■ REQUIRED ACTION
Copy exactly, please, the lines of the data from its start through the line containing "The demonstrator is".

--- SUPPLIED INFORMATION ---

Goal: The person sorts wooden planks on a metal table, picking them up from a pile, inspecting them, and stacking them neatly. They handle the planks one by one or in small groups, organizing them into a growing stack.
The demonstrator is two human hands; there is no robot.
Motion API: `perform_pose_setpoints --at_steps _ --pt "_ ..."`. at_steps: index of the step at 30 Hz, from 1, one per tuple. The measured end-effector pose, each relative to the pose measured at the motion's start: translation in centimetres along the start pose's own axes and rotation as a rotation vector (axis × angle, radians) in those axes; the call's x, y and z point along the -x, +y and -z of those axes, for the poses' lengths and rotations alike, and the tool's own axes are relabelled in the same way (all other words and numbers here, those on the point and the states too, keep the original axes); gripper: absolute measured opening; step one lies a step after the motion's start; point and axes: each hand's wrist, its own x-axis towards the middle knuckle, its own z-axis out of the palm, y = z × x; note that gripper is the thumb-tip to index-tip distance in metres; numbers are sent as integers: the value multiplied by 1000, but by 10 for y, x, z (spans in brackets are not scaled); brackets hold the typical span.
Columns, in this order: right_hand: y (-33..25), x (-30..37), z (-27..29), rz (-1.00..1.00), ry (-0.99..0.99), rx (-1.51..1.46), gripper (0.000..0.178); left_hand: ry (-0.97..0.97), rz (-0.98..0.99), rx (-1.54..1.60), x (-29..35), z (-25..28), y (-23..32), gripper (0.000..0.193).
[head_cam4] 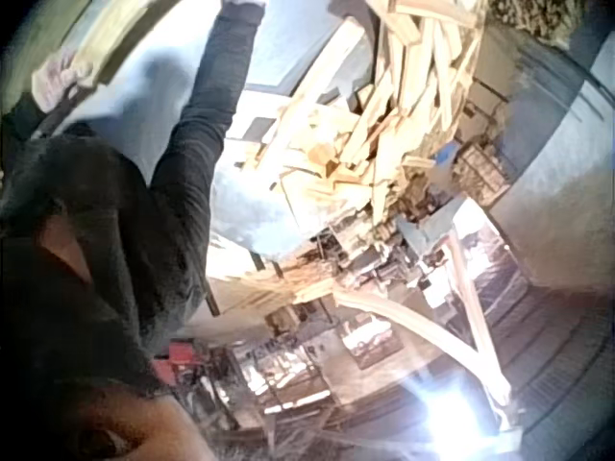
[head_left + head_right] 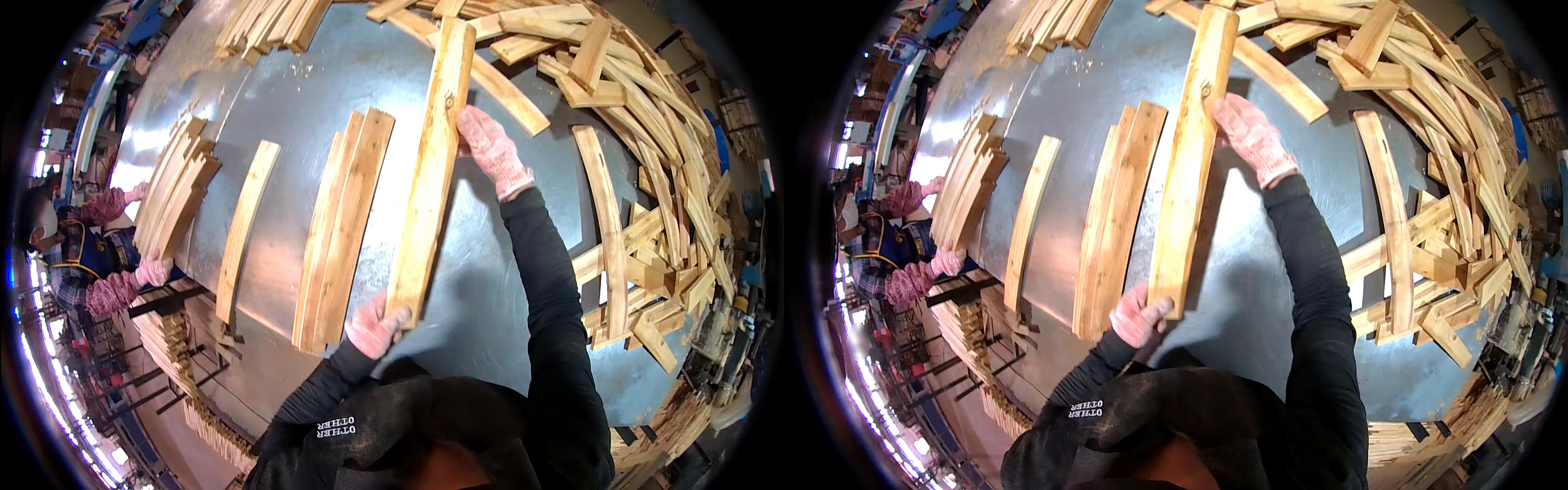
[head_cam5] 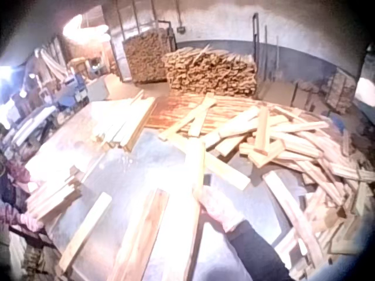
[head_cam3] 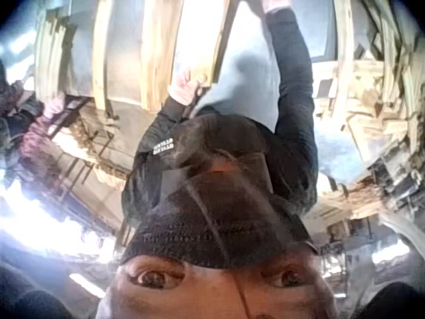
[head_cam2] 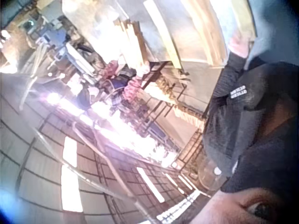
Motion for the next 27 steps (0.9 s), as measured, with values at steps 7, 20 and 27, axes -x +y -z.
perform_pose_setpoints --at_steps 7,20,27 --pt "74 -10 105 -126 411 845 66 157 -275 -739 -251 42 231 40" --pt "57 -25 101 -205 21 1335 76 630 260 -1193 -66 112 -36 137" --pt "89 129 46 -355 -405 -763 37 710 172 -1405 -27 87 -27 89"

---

■ SOLUTION BELOW
Goal: The person sorts wooden planks on a metal table, picking them up from a pile, inspecting them, and stacking them neatly. They handle the planks one by one or in small groups, organizing them into a growing stack.
The demonstrator is two human hands; there is no robot.

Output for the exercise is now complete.